▸ WHAT IS EXPECTED
Go over the data and work out how many lines include the word "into". Give that number only.

▸ GIVEN DATA
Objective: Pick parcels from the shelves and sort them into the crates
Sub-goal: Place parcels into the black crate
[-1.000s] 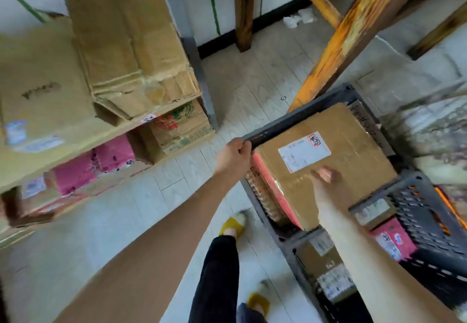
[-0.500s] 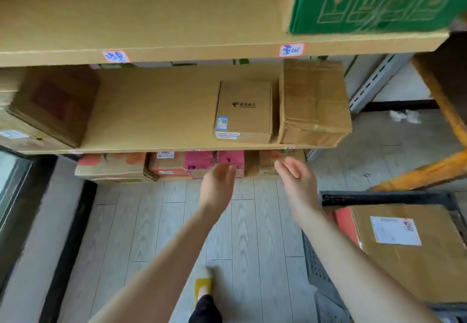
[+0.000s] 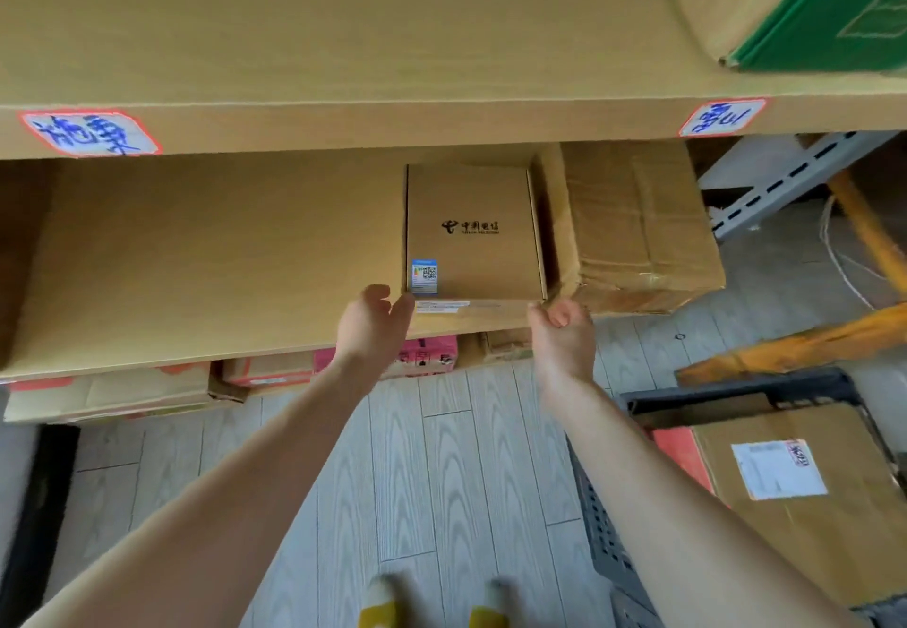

▸ ANSWER SECTION
2